**Your objective**
The answer must consist only of the lines from the line with "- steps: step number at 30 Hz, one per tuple" to the line with "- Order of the", both included, exactly as they stand below.

**Raw data**
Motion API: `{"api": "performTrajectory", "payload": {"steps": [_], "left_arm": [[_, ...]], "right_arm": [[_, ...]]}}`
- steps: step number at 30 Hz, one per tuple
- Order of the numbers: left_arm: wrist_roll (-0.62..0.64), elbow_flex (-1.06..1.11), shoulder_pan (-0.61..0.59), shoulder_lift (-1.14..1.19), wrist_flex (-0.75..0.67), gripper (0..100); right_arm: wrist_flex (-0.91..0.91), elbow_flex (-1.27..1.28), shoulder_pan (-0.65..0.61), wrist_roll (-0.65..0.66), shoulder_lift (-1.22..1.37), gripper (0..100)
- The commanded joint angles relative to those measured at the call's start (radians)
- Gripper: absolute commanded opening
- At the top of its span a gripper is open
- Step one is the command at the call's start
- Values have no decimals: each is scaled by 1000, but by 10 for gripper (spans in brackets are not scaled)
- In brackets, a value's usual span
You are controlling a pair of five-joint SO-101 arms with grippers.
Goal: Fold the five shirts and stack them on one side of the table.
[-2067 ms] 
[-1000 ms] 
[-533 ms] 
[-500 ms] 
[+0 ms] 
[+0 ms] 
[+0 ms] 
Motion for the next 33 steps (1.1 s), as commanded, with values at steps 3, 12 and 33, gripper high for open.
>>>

**Response for this exercise**
- steps: step number at 30 Hz, one per tuple
- Order of the numbers: left_arm: wrist_roll (-0.62..0.64), elbow_flex (-1.06..1.11), shoulder_pan (-0.61..0.59), shoulder_lift (-1.14..1.19), wrist_flex (-0.75..0.67), gripper (0..100); right_arm: wrist_flex (-0.91..0.91), elbow_flex (-1.27..1.28), shoulder_pan (-0.65..0.61), wrist_roll (-0.65..0.66), shoulder_lift (-1.22..1.37), gripper (0..100)

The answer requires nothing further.